U.E. : un jour une discussion s’était développée sur une question de sémiologie. Un sémiologue dont le nom n’est pas connu du grand public y exposait quelques idées. Un étudiant qui ne l’avait pas reconnu lui a alors répondu avec agressivité en tournant en ridicule ses propos. Ce professeur était pourtant un des plus grand spécialiste de sémiologie. C’est tout le problème d’Internet, il n’est plus possible de connaître quel type d’autorité s’exprime derrière plusieurs interlocuteurs. Internet va supprimer la différence entre professionnel et amateur.»

Ces anonymes qui bâtissent Internet

U.E. : Je trouve incroyable de voir ces gens qui consacrent autant d’énergie et de temps pour construire des « homepages » pour finalement parler de leur chien, de leurs lectures préférées et de leurs goûts cinématographiques. »

Le rôle des émoticons :

U.E. : Parfois pour éviter les malentendus on utilise des émoticons, pour exprimer un sentiment ou pour montrer que l’on plaisante »

E.P. : Justement, on voit se développer un nouveau code d’écriture et de langage propre à Internet. Qu’en pensez-vous ? »

U.E. : Il est encore trop tôt pour en parler. On ne sait pas encore comment cela va évoluer, si cela va donner lieu à un nouveau langage. »

Sur la prétendu richesse des ressources du réseau Internet

U.E. : J’ai une collègue russe qui me parle tout le temps du réseau Internet.

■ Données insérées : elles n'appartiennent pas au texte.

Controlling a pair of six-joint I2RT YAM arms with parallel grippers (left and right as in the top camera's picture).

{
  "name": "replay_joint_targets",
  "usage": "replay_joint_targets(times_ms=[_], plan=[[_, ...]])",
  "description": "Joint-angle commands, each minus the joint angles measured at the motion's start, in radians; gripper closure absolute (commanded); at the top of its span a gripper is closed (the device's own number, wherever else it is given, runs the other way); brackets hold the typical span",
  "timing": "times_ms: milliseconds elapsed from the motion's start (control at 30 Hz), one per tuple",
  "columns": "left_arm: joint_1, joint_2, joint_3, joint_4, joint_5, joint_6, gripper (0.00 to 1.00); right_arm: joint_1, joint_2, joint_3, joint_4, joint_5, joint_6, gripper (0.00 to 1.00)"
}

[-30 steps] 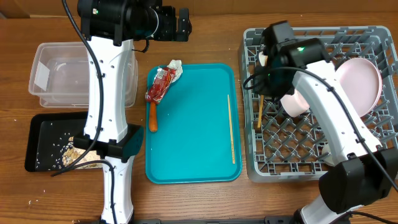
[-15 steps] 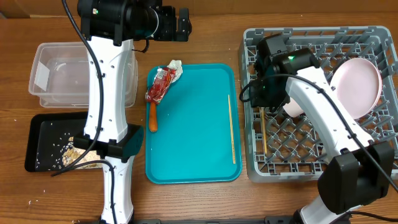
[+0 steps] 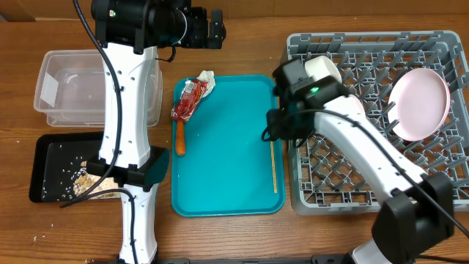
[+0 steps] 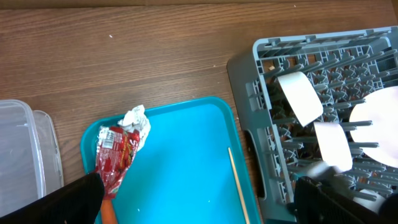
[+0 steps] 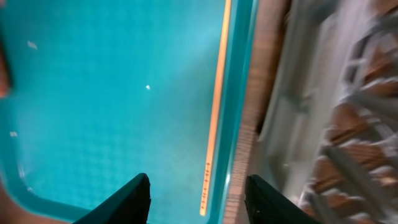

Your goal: Sort waste into correct bins and load items into the dishwasher

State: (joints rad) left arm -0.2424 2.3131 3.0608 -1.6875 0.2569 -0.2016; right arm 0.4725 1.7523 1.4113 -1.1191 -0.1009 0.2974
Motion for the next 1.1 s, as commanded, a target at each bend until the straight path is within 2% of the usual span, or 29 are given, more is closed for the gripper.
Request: replay_joint_targets(times_ms=[0, 200, 700, 867, 1067], plan=[[-0.006, 0.005, 0.003, -0.002, -0.005, 0.023, 0.0, 0.049, 0.034, -0.068, 0.04, -0.009, 0.062, 0.49], [-0.006, 0.005, 0.003, -0.002, -0.005, 0.023, 0.0, 0.117, 0.042, -0.156, 0.139, 0.104, 0.158, 0.45], [-0.006, 0.005, 0.003, -0.002, -0.005, 0.023, 0.0, 0.116, 0.043, -0.32, 0.341, 0.126, 0.16, 0.47], [-0.006, 0.005, 0.003, -0.002, -0.005, 0.023, 0.0, 0.116, 0.043, -0.368, 0.387, 0.105, 0.16, 0.61], [-0.006, 0.005, 0.003, -0.002, -0.005, 0.023, 0.0, 0.116, 0.043, -0.349, 0.365, 0.061, 0.156, 0.92]])
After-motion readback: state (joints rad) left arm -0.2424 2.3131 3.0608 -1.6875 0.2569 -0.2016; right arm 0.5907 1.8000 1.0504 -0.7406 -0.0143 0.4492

Elle m’explique, à chacune de nos rencontres, qu’elle récupère tous les jours sur Internet de nouveaux logiciels qui permettent de faire plein de choses. Je lui ai demandé à quoi ces logiciels lui servaient. Elle m’a alors répondu qu’ils servaient à naviguer plus facilement sur Internet et à découvrir d’autres serveurs et d’autres logiciels ! Internet, c’est finalement un système qui tourne en rond pour s’autogénérer. »

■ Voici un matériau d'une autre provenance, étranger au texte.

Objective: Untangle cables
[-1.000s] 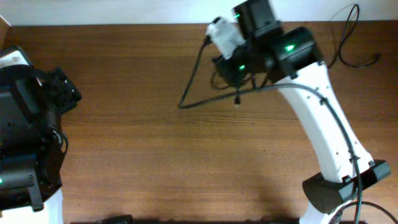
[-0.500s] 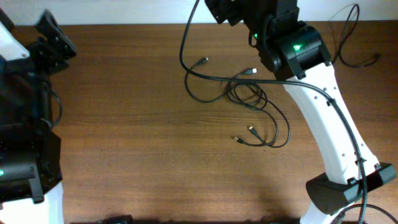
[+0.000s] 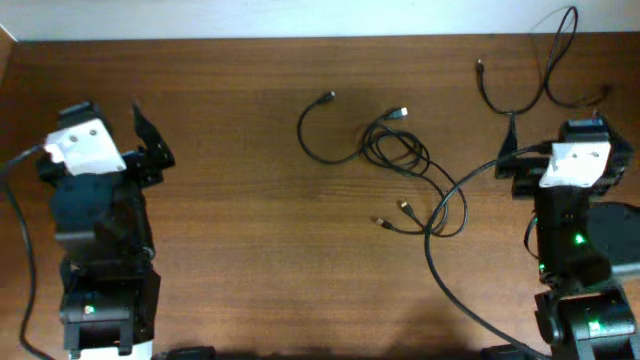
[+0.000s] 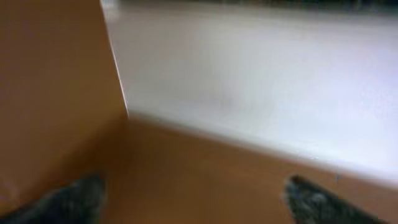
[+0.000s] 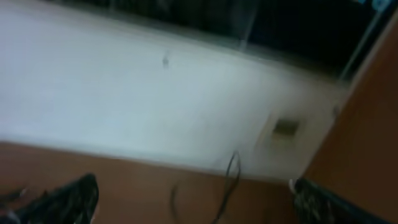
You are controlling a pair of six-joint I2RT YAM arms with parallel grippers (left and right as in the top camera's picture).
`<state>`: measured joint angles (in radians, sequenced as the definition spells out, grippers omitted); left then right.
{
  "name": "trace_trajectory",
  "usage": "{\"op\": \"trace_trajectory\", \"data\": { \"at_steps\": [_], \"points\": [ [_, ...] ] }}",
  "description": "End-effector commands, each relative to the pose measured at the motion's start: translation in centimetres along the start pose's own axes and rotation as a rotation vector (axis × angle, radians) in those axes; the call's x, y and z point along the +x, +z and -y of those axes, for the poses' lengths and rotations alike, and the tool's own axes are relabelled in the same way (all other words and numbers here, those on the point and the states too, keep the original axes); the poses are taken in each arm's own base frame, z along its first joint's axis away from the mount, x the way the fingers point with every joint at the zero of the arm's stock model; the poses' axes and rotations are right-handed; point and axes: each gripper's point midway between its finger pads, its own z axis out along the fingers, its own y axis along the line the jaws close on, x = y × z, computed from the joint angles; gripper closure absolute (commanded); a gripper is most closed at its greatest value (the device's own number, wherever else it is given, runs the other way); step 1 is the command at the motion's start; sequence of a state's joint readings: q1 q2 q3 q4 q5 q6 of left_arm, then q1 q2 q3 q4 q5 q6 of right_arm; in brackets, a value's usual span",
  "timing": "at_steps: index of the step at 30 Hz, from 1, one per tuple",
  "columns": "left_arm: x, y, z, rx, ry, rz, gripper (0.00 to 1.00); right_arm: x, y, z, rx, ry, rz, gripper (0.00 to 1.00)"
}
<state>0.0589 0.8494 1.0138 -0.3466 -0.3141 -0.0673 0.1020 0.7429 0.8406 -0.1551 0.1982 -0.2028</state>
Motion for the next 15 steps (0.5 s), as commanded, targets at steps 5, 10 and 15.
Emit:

Sur la qualité inégale des ressources disponibles

U.E. : Si on prend l’exemple de la sémiologie, j’ai cherché les serveurs Internet consacrés au sujet. Mis à part ceux de quelques universités, deux ou trois, pas plus, les autres ne sont pas sérieux et contiennent des erreurs. Il y a des gens inconnus qui rassemblent beaucoup de documents sur le sujet sans toujours comprendre, en mélangeant les bons et les mauvais. Celui qui ne connaît pas le sujet ne peut les différencier. »

La censure sur Internet

U.E. : Cela me fait penser aux murs des églises où, à l’époque, on affichait les titres des films que l’on pouvait voir et ceux qui étaient interdits. »

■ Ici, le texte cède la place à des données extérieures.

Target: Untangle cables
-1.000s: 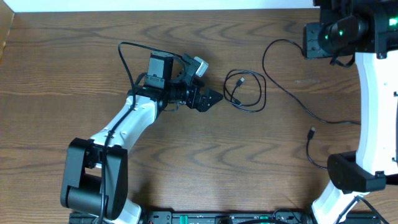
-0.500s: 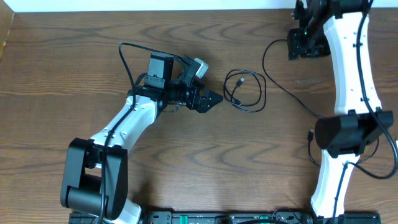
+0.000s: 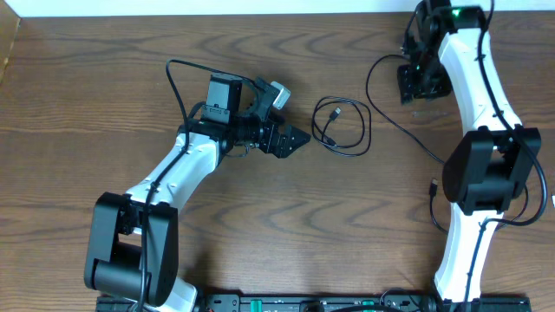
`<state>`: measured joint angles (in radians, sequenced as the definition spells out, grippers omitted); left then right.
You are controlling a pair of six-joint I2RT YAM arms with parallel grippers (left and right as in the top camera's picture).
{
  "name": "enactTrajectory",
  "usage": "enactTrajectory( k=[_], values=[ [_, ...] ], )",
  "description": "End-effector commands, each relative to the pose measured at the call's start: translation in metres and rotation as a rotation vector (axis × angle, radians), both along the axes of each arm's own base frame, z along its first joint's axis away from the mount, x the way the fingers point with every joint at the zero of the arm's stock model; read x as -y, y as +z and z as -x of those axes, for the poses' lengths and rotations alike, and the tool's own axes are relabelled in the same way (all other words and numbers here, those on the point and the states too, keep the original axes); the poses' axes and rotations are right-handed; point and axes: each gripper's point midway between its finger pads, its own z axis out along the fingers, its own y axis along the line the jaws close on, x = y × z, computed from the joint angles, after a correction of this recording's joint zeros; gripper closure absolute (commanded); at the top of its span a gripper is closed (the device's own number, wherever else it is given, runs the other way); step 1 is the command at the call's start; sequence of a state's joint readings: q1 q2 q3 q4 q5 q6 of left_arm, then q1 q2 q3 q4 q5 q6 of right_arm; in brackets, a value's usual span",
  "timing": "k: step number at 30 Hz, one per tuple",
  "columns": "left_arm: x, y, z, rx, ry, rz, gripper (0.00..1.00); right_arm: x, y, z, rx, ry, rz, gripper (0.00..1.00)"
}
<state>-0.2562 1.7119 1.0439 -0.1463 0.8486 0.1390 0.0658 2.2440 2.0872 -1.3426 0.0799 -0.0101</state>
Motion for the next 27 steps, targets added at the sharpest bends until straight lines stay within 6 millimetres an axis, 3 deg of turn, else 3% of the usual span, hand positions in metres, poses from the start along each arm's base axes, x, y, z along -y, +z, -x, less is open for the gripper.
enactTrajectory(
  k=[1, 3, 6, 10, 14, 19, 23, 27],
  values=[
    [-0.005, 0.001, -0.003, 0.035, 0.006, -0.034, 0.02, 0.009, 0.043, 0.007, 0.155, -0.018, 0.121, 0.49],
    [-0.005, 0.001, -0.003, 0.042, 0.003, -0.034, 0.02, 0.008, 0.045, 0.016, 0.201, 0.021, 0.125, 0.46],
    [-0.005, 0.003, -0.005, 0.058, 0.001, -0.032, 0.02, 0.009, 0.02, 0.05, 0.213, 0.077, 0.067, 0.42],
    [-0.004, 0.003, -0.005, 0.057, -0.001, -0.028, 0.02, 0.002, -0.013, 0.077, 0.153, 0.137, -0.056, 0.41],
    [-0.004, 0.003, -0.004, 0.055, -0.001, -0.029, 0.02, -0.014, -0.03, 0.094, 0.109, 0.245, -0.222, 0.4],
    [-0.004, 0.002, -0.002, 0.043, -0.004, -0.03, 0.02, -0.009, -0.027, 0.094, 0.13, 0.253, -0.311, 0.37],
    [-0.005, -0.003, 0.006, 0.037, -0.038, -0.047, 0.02, 0.013, -0.025, 0.096, 0.147, 0.231, -0.351, 0.34],
    [-0.006, -0.004, 0.007, 0.03, -0.038, -0.048, 0.02, 0.021, -0.022, 0.09, 0.185, 0.225, -0.367, 0.33]
  ],
)
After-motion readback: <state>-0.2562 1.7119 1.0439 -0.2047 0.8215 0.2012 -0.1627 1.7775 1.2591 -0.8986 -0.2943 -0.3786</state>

Internet, une immense encyclopédie ?

U.E. : C’est comme certaines encyclopédies sur CD-Rom : il y a beaucoup d’images pour illustrer et en fait tout cela est conçu pour distraire plus que pour apprendre »

Propos recueillis par Emmanuel PARODY

*Umberto ECO enseigne la sémiologie à l’Université de Bologne. Il utilise Internet depuis plus d’un an sous l’influence, avoue-t-il, de ses étudiants. Il est aussi un des premiers intellectuels à avoir porté sa réflexion (dans ses chroniques, publiées dans les colonnes du magazine italien L’Espresso) sur l’utilisation de l’ordinateur, le développement du multimédia et l’hypertexte. Parmi ses ouvrages les plus connus : Le nom de la Rose (1985), Le Pendule de Foucault (1990) et le dernier, L’Ile du Jour d’avant (1996), tous parus aux éditions Grasset.